How are captive insurance companies structured?

The group or association captive is a structure in which multiple businesses join together either through a formal association or an informal relationship to use a captive to obtain coverage or limits otherwise unavailable. This form has become a source of revenues and industry cohesion for many trade groups.

Why is it called captive insurance?

A “captive insurer” is generally defined as an insurance company that is wholly owned and controlled by its insureds; its primary purpose is to insure the risks of its owners, and its insureds benefit from the captive insurer’s underwriting profits.
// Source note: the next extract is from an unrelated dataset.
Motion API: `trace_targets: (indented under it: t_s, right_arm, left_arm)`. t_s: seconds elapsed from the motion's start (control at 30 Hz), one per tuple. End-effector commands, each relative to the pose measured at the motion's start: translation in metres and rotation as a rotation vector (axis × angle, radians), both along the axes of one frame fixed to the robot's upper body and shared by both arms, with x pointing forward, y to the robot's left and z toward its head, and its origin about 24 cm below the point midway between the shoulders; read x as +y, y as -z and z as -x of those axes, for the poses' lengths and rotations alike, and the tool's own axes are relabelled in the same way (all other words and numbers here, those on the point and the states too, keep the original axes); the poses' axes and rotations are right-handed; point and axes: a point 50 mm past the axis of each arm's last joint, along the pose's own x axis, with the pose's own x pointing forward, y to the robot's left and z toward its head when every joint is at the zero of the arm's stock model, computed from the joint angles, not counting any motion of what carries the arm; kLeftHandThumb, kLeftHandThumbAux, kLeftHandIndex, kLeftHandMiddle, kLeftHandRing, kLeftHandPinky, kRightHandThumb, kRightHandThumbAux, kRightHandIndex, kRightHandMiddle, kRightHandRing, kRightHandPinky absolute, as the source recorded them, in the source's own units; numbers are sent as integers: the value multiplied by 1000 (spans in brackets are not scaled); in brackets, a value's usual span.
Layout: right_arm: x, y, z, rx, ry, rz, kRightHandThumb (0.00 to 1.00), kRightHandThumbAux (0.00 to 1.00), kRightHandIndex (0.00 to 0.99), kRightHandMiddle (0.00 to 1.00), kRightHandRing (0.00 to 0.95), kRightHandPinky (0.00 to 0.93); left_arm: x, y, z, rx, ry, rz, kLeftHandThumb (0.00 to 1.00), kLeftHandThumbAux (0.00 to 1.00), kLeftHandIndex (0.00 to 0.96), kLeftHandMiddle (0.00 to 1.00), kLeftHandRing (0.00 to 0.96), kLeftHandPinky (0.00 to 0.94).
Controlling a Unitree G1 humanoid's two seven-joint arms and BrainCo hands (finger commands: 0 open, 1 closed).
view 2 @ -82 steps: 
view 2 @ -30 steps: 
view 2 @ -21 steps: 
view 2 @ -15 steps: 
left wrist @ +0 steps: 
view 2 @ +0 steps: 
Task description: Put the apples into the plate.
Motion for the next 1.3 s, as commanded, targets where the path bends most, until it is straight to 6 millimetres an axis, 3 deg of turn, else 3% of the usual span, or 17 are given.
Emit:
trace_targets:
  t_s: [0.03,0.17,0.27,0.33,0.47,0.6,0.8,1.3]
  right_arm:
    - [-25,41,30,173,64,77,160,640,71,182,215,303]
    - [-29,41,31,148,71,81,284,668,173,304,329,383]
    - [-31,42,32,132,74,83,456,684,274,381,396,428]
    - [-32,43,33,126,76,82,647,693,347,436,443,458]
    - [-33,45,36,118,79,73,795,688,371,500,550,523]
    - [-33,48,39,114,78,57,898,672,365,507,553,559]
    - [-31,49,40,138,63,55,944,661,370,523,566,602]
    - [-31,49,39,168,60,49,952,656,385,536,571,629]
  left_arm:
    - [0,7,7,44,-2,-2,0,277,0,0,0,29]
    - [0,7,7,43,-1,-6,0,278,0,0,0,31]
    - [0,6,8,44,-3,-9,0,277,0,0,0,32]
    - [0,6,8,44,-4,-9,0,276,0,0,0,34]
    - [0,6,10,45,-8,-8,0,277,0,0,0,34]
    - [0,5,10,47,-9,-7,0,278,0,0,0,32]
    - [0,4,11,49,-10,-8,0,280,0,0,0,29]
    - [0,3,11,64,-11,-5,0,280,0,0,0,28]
What does captive company mean?

A captive unit is a business unit of a company functioning offshore as an entity of its own while retaining the work and close operational tie ups within the parent company.

Is captive insurance an asset?

While many directors focus on the liability side of the captive insurer’s balance sheet, the asset side is of equal or greater importance. Captive insurance assets, predominantly in the investment portfolio, provide a substantial portion of the free cash flow necessary to meet the claims obligations of the company.

Can a captive insurance company borrow money?

The captive doesn’t restrict the premiums that it receives to resolving claims, but instead applies those to the benefit of the business, the business owner, or somebody else close to the business owner. For example, the captive may loan money back to the insured business.

Do captive insurance companies pay taxes?

Internal Revenue Code Section 831(b) provides that captive insurance companies are taxed only on their investment income, and do not pay income taxes on the premiums they collect, providing premiums to the captive do not exceed $2.2 million per year.

How long does it take to set up a captive insurance company?

You will also need to provide the domicile with evidence that you have the necessary capital required for the captive in a form suitable to the regulator. Approvals typically can take 90 days or more, although domiciles are becoming better at streamlining this process.

How are captives regulated?

Captives are regulated in a manner different from traditional insurers. A jurisdiction which is determined to establish itself as a captive domicile must pass enabling legislation to recognize that a captive is self-financing of risk.

How does a single parent captive work?

A Single-Parent Captive or Pure Captive is owned and controlled by one parent and insures the risks of the parent company and its affiliates. The captive operates as an insurer for its parent company or group, underwriting all or a portion of the risks of its owners.

Which classes of insurance are generally better candidates for captive insurance?

Typically, the best candidate for a captive program is a company with high insurance premiums, low claim frequency, steady cash flow and palatable risk.

What is a captive insurance manager?

Captive managers are companies or persons that are authorised by the Insurance Supervisory Authority to undertake the administration and execution of the managerial function, including the administration of contracts of (re) insurance for a captive.

What is a cell captive insurer?

Cell Captive — a sponsored captive or rent-a-captive, which maintains underwriting accounts separately for each participant. May be called protected cell captive (PCC) or segregated cell insurer. If the cells are legally segregated, it may be used to securitize risk.

What is a single cell captive?

Cell Captives are entities consisting of a core and an indefinite number of cell entities which are kept legally separate from each other. Each cell has dedicated assets and liabilities ascribed to it, and the assets of an individual cell cannot be used to meet the liabilities of any other cell.

Why are captives offshore?

Choosing to domicile your captive offshore can bring greater regulatory flexibility; offshore captives usually allow lower minimum capital requirements and may not require regulatory examinations. Some jurisdictions have developed an environment that is particularly supportive of certain types of captive.